Repeat exactly the lines from the line containing "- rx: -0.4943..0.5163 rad" to the last line of the listing, including both.

=== Begin Enclosure ===

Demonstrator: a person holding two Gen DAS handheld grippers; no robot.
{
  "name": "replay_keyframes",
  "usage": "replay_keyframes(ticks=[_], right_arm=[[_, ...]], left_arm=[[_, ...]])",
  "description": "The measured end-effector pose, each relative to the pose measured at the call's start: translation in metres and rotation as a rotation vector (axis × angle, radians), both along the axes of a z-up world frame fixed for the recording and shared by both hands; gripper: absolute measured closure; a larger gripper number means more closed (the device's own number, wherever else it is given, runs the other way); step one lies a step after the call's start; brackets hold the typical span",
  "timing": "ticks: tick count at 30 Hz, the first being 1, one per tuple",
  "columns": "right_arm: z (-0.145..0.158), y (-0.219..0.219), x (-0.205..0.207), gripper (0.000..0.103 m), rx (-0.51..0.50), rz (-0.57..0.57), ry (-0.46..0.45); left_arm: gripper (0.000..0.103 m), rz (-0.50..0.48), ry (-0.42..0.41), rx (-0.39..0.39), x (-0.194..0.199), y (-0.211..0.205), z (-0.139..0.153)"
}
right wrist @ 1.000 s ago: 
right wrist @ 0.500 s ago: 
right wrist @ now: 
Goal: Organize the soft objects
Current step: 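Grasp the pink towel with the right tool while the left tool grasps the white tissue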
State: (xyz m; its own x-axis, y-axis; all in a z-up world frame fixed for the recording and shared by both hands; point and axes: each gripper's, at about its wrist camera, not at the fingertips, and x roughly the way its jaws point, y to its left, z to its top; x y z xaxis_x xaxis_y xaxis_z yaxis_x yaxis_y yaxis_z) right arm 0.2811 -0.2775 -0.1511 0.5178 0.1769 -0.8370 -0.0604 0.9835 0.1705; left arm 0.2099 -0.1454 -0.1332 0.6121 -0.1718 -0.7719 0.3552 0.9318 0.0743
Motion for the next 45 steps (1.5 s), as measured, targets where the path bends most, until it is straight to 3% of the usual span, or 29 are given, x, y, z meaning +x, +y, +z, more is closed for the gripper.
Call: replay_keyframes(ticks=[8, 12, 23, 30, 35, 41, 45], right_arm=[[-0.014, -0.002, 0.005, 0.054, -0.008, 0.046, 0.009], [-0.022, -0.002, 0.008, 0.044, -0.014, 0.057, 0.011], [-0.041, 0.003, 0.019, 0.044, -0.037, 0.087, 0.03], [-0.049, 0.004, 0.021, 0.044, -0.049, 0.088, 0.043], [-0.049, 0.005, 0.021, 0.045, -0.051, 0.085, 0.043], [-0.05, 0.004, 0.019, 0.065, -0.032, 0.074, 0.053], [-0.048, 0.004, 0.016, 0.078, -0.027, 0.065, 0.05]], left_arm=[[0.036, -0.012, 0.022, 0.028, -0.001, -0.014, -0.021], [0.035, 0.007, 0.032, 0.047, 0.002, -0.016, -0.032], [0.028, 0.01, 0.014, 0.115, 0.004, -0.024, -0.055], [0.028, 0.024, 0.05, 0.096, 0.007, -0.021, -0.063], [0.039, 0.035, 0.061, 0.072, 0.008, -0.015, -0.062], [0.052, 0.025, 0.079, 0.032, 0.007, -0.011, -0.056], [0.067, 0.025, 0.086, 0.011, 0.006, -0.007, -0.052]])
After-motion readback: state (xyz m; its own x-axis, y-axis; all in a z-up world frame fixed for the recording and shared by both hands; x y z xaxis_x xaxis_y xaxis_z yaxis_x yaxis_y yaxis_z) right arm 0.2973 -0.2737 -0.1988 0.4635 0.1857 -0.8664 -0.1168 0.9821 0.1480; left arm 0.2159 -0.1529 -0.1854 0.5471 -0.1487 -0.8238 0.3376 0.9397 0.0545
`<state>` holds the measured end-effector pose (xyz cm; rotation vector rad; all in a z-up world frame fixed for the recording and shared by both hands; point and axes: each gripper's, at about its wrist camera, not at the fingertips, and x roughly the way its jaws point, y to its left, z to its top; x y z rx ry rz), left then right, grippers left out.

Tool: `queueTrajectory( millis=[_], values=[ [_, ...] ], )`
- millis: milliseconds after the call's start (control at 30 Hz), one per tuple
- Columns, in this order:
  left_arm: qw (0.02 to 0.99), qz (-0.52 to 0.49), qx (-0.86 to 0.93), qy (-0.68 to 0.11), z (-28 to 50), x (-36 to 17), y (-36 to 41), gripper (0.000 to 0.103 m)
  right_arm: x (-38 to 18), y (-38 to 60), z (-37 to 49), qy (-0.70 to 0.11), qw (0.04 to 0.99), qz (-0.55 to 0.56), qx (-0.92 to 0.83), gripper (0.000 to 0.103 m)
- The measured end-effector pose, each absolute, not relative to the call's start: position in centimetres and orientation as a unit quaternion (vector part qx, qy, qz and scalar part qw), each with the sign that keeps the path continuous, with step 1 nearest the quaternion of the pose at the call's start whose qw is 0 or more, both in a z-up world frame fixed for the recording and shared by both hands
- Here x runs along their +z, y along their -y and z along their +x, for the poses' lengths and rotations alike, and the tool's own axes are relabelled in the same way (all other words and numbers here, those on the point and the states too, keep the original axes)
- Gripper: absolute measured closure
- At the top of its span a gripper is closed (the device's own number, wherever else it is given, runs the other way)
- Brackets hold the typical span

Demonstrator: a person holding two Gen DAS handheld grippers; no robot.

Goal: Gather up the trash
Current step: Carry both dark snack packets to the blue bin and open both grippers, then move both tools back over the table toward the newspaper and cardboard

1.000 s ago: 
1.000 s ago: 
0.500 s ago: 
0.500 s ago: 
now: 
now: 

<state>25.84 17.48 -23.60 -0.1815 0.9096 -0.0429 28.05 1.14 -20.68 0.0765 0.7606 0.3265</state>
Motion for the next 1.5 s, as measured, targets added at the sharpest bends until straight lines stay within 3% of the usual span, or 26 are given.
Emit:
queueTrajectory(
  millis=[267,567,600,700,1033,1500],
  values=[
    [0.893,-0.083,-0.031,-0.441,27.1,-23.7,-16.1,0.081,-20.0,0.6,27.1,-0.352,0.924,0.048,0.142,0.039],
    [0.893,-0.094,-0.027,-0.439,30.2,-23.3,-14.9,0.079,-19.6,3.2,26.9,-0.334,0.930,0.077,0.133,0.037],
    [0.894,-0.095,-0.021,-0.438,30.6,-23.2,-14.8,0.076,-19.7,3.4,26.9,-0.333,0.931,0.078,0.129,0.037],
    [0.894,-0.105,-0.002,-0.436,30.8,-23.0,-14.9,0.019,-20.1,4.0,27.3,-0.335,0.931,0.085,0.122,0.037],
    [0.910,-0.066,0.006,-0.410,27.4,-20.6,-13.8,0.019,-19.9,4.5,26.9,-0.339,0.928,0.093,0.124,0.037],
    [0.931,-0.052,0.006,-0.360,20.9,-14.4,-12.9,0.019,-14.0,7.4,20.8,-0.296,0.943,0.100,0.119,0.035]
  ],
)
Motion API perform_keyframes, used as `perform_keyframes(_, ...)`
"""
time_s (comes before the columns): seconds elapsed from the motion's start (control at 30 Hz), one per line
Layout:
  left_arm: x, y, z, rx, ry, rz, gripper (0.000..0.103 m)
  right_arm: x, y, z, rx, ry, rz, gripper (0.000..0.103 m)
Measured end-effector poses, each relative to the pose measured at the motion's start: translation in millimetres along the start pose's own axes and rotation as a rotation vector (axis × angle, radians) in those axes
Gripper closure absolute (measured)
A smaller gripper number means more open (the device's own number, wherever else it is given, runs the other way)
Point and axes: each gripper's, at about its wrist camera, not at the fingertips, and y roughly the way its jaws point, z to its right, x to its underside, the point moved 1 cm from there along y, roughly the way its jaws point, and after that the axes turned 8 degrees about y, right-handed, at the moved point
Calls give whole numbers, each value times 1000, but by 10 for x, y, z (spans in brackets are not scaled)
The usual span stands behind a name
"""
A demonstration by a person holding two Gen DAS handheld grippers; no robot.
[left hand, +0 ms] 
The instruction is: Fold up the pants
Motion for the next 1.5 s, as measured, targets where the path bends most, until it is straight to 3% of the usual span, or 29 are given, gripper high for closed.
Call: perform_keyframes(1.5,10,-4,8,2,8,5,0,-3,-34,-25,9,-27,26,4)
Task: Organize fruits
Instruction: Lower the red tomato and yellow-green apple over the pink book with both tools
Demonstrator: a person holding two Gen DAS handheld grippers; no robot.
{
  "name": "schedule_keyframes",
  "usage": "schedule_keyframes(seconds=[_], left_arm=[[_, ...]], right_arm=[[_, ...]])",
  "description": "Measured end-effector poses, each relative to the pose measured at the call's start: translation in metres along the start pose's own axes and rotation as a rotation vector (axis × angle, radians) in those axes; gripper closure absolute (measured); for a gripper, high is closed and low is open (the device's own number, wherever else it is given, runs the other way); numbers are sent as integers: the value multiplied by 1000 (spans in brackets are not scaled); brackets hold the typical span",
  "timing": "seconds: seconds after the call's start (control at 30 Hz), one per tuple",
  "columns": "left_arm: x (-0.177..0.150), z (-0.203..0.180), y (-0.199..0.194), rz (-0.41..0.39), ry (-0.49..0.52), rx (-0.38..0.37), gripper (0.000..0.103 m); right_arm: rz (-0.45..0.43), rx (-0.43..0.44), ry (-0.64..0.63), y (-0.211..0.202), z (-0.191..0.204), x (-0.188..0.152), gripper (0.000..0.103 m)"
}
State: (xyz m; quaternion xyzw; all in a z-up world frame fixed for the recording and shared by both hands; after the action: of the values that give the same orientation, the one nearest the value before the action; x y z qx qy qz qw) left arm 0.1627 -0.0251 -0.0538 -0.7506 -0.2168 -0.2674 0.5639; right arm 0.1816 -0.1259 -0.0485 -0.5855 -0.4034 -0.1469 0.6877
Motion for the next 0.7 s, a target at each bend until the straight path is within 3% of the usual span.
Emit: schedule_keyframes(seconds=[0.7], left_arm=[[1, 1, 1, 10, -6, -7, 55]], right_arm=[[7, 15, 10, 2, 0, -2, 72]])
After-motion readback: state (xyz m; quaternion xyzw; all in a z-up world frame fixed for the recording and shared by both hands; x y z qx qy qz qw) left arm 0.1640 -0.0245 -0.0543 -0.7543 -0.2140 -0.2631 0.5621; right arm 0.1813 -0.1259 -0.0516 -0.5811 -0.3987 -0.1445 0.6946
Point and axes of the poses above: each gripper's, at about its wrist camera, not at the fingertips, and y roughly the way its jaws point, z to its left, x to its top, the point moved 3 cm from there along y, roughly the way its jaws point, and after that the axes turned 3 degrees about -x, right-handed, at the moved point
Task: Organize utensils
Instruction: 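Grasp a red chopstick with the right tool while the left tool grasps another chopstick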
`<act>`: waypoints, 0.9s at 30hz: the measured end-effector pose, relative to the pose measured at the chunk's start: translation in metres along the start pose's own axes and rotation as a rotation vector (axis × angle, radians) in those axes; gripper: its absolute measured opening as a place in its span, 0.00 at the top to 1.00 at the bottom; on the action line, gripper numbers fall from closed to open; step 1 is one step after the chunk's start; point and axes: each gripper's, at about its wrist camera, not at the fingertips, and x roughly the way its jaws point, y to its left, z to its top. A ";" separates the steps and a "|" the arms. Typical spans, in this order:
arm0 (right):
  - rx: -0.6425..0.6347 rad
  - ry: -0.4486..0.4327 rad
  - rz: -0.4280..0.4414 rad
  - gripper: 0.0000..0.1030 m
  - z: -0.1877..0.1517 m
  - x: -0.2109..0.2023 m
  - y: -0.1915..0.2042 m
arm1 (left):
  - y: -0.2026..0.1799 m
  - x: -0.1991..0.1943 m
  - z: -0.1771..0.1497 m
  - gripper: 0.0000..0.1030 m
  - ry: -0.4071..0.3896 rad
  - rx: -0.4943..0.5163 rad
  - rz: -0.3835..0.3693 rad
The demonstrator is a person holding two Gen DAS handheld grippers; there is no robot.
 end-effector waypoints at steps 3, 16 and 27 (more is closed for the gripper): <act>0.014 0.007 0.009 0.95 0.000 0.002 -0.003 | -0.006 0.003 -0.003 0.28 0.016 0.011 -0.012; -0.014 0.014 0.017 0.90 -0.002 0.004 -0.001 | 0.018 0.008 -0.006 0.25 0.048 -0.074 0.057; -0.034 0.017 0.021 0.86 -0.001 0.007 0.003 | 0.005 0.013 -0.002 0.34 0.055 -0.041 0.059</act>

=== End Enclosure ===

§ **FINISHED EXERCISE**
  - rx: -0.4943..0.5163 rad
  - rz: -0.3835..0.3693 rad
The demonstrator is a person holding two Gen DAS handheld grippers; there is no robot.
 end-effector waypoints at steps 3, 16 and 27 (more is closed for the gripper): <act>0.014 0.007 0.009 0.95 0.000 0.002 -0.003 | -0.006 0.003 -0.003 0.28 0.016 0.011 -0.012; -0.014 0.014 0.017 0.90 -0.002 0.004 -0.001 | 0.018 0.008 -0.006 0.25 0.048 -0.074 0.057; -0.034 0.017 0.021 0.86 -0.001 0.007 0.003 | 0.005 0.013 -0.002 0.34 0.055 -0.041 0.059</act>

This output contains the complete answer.